This is one of the points that MoW doesn't get. HE thinks that this was a shooting over property. WE realize that it was a shooting over life.

Quote:
Emptying your firearm like that would show anger, not self defense.
Just not so.

Quote:
You're playing the result of the incident instead of the intent.
So MoW... tell all of us.... What exactly was Moose's intent? Was it to take out his gun on a Wednesday night and lay someone to waste? Was it to make a lot of noise? Was it to fire off rounds indiscriminately and see what he could hit? We all seem to understand that he [justifiably] feared for his life.

What is really disturbing about you is that you genuinely seem to have something against Moose and those of us who would defend ourselves in this situation. God forbid it ever happens to anyone else, I think Moose has set a great example.

Also, the result of the incident is what matters. Results count in our legal system. Results ARE the difference.

Quote:
If you leave your pool gate open and a kid falls in but doesn't drown---does that make it moot that you left the gate open?
YES!!! IT DOES!!! There is absolutely NO case against you without results--without damages. You can act as negligently as you want, but if you don't cause damage, then there is no case. That's our system of justice. Damages are a component of negligence... without showing them, you go home...

Quote:
firing your weapon should be a last resort.
It was. "Last resort" doesn't mean that you are wounded or dead. He was hit in the back of the head and under the control of and at the mercy of the bad guy. This was his last resort.
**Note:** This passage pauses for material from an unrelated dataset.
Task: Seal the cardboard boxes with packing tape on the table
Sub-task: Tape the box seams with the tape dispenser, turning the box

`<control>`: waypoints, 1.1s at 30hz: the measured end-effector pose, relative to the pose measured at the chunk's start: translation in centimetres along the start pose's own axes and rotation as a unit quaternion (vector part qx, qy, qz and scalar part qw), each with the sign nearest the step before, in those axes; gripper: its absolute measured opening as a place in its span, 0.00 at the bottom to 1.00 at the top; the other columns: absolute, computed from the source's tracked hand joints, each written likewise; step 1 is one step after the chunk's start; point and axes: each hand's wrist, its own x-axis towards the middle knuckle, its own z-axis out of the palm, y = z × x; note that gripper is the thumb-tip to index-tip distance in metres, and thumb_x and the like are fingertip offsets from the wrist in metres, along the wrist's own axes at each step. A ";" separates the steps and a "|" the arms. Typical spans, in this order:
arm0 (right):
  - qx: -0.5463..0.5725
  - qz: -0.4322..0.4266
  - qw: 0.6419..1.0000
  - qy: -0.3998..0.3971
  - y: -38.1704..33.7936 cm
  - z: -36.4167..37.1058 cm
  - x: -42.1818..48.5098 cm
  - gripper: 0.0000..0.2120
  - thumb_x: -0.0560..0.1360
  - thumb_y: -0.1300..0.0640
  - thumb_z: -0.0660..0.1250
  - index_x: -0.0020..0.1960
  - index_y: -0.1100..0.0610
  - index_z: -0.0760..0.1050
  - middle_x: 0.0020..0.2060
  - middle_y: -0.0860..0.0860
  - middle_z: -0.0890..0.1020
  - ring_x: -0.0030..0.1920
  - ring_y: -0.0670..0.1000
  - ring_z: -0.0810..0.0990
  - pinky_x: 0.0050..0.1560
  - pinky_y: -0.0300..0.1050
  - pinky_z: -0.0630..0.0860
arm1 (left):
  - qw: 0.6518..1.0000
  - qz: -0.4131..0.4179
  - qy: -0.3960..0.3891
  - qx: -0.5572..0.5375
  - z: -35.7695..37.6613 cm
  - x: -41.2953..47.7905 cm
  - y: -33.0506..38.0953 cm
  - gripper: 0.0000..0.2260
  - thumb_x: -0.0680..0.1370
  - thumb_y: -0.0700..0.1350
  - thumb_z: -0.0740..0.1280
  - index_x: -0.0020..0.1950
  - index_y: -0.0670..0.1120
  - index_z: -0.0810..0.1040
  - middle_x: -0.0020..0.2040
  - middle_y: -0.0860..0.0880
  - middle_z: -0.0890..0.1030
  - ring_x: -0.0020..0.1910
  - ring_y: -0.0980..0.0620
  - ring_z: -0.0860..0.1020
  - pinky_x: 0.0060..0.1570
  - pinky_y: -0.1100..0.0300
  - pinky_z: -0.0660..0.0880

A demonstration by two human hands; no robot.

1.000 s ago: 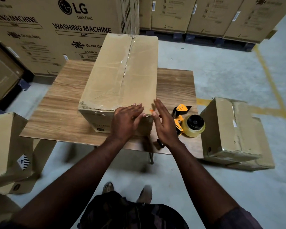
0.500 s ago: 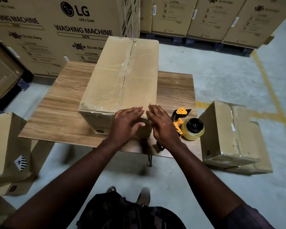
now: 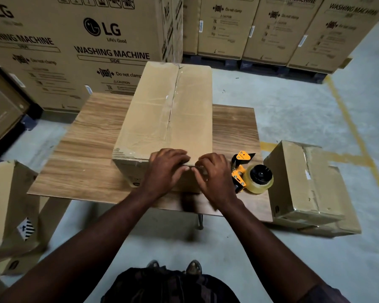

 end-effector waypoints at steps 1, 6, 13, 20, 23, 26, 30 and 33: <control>-0.005 0.004 1.000 0.008 -0.2 0.0 0.4 0.06 0.75 0.55 0.73 0.48 0.57 0.79 0.48 0.53 0.79 0.50 0.55 0.75 0.50 0.51 0.70 | 1.000 -0.010 0.015 0.010 -0.7 0.0 -0.6 0.09 0.76 0.51 0.72 0.56 0.54 0.83 0.57 0.55 0.81 0.57 0.51 0.75 0.54 0.52 0.68; -0.010 0.007 1.000 -0.010 -0.6 0.4 0.0 0.12 0.67 0.67 0.73 0.49 0.59 0.77 0.47 0.55 0.78 0.48 0.57 0.74 0.47 0.51 0.72 | 0.999 -0.014 -0.019 0.024 -2.8 -1.1 -3.7 0.15 0.72 0.43 0.77 0.58 0.52 0.82 0.50 0.50 0.78 0.50 0.47 0.74 0.50 0.50 0.74; -0.050 0.007 0.996 -0.069 -3.5 0.4 1.5 0.07 0.75 0.54 0.70 0.52 0.55 0.79 0.48 0.52 0.78 0.49 0.55 0.73 0.48 0.51 0.69 | 0.999 -0.050 -0.016 -0.005 -2.6 -0.9 -3.3 0.13 0.73 0.55 0.72 0.55 0.55 0.81 0.49 0.53 0.77 0.50 0.48 0.74 0.50 0.52 0.72; -0.016 0.031 0.996 -0.078 -3.0 0.9 1.0 0.23 0.61 0.69 0.66 0.53 0.53 0.80 0.49 0.51 0.77 0.49 0.56 0.72 0.46 0.48 0.66 | 0.997 -0.059 -0.052 0.007 -2.9 -1.0 -3.1 0.19 0.69 0.41 0.77 0.58 0.54 0.79 0.53 0.52 0.77 0.53 0.47 0.74 0.52 0.51 0.71; -0.025 0.045 0.994 -0.094 -3.7 0.5 1.5 0.18 0.63 0.66 0.72 0.51 0.52 0.80 0.48 0.51 0.77 0.50 0.55 0.72 0.47 0.48 0.66 | 0.998 -0.024 -0.055 -0.009 -3.8 -1.0 -3.7 0.17 0.70 0.45 0.77 0.57 0.52 0.80 0.52 0.52 0.77 0.51 0.48 0.73 0.51 0.53 0.72; -0.046 0.055 0.994 -0.083 -4.4 1.0 2.9 0.05 0.74 0.50 0.73 0.46 0.50 0.79 0.45 0.49 0.78 0.48 0.53 0.72 0.45 0.48 0.63 | 0.999 -0.030 -0.024 0.010 -5.2 -0.9 -5.5 0.13 0.73 0.52 0.76 0.55 0.52 0.81 0.50 0.52 0.77 0.49 0.49 0.73 0.50 0.53 0.73; -0.077 0.052 0.991 -0.101 -4.5 1.7 2.7 0.09 0.71 0.58 0.73 0.49 0.48 0.78 0.45 0.47 0.78 0.49 0.54 0.73 0.44 0.47 0.60 | 0.997 -0.039 -0.068 0.002 -6.6 -1.4 -7.3 0.18 0.71 0.45 0.78 0.59 0.52 0.80 0.51 0.52 0.76 0.50 0.49 0.73 0.52 0.52 0.72; -0.098 0.075 0.985 -0.124 -4.4 1.8 2.2 0.20 0.65 0.67 0.71 0.52 0.48 0.78 0.47 0.48 0.77 0.50 0.55 0.72 0.44 0.47 0.59 | 0.996 -0.038 -0.083 0.012 -6.5 -1.6 -7.4 0.23 0.68 0.41 0.79 0.61 0.52 0.78 0.53 0.52 0.75 0.52 0.49 0.72 0.53 0.54 0.71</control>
As I said before, the next time you are mugged or taken advantage of by someone, by all means bend over and take it. The next time you think that someone who will assault you and rob you without provocation will just leave you alone after, go ahead and take that chance. If you want to place your LIFE in the hands of a criminal and trust that he will take care of it, do it. But don't show such contempt for those of us who would defend ourselves. And you certainly shouldn't show contempt for a man who came here for support after doing one of the hardest things he will ever do.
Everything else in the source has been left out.